Proposal: Support task-level parallelism

Motivation

Users may wish to shard their periodic jobs into multiple Pods. For example every day at 12am, we will need to process a whole bunch of work, and this work to be done may significantly increase in volume over time, and the work cannot be done before 12am (i.e. on the previous day). At where we stand right now, the only option is to support vertical scaling of a Pod, which is obviously impractical beyond a certain point. As such, we want to evaluate how to support horizontal scaling of Job pods (i.e. task-level parallelism).

The Job object in K8s currently supports parallel execution: https://kubernetes.io/docs/concepts/workloads/controllers/job/#parallel-jobs. However, it is my personal opinion that the K8s JobController API for controlling parallelism of multiple Pods is not very clear and well-designed.
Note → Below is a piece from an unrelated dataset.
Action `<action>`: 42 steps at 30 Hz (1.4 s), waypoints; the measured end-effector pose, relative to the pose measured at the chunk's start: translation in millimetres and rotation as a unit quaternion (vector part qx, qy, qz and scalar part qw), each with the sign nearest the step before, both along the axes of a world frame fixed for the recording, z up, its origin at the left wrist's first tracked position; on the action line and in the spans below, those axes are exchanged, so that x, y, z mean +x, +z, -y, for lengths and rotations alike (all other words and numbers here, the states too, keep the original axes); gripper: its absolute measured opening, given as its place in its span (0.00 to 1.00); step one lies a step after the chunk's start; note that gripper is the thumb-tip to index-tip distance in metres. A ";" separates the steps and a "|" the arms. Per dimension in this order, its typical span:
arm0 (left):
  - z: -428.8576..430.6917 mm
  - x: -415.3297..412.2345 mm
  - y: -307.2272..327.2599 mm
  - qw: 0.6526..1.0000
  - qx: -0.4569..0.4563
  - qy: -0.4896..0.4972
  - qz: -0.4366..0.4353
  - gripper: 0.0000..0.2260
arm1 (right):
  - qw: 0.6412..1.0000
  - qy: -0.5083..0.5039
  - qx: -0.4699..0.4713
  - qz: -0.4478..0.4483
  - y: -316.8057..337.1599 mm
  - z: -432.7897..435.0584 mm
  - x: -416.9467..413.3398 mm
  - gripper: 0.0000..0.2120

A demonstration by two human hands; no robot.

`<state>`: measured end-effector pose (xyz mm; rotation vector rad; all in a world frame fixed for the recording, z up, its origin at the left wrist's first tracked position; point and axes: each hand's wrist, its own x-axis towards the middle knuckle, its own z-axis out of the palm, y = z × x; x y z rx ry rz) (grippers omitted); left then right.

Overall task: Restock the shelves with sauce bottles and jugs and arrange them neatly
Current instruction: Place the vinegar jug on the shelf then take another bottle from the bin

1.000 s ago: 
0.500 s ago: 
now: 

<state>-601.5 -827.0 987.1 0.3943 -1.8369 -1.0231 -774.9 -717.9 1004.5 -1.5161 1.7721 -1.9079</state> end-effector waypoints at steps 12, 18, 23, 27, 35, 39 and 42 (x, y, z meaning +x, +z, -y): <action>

We will outline the use cases, and attempt to propose an API design that would support and potentially improve the existing one in K8s.

It is also important to avoid over-designing this feature. A good principle to keep in mind is that Furiko's main focus on automatic timed/periodic tasks, not so much user-invoked or complex task workflows, and we are better off utilizing more complex workflow engines (i.e. Argo Workflows) to support them.

Use Cases

We will outline some use cases (including/highlighting those we have gotten internally):

Support running a fixed number of Pods per Job at the same time: This would basically be equivalent to "scaling up" a Job to more replicas, but each Pod has to be assigned work independently of other Pods. This usually involves an external message queue.
- The equivalent use case in K8s is "Parallel Jobs with a work queue".
- The advantage is that there is a well-defined upper bound in the amount of resources required to run the Job, but the disadvantage is that any unexpected increase in work to be done could result in longer processing times.
Support running a variable number of Pods per Job at the same time: This is an extension of (1), except that the parallelism factor is variable.
- One idea could be to use (1) but allow changing the parallelism at both adhoc invocation time (prior to creation), and during runtime (after it is started) which could be controlled by an autoscaler of sorts. See (3) for more details on the latter.
- If we allow the parallelism factor to depend on an external data source (e.g. Kafka topic lag), then it becomes dangerously close to a MapReduce design. I think it may be better to require the parallelism factor to be defined in the workload spec itself.
Horizontal scaling of Pods while a Job is running: While a Job is running, we may want to update the number of Pod replicas if we realize that it may not complete in time without stopping its progress. (just an idea, no real use case for now)
- This can be utilized by jobs which read from a queue with a central coordinator, but not so much when the number of shards is fixed. One notable exception is Kafka, where consumers can rebalance when new consumers are added to the consumer group, and scale up to a maximum of the number of partitions.
- Implementing this should be straightforward, but we have to be careful about the scale-down case, since it may conflict with completion policies (see below). A simple way to get around this is to prevent scale-down, and only allow scale-up.
Stateless/Stateful parallel worker patterns: When a Job has multiple parallel Pods, it could be possible that some Pods can pick up work from a queue such that other Pods don't need to do so, so it would be sufficient to terminate once any Pod is finished. On the other hand, if every Pod works on its subset or work and nothing else (e.g. using consistent hashing), then we need to wait for ALL Pods to finish before terminating. As such, we need to support both use cases.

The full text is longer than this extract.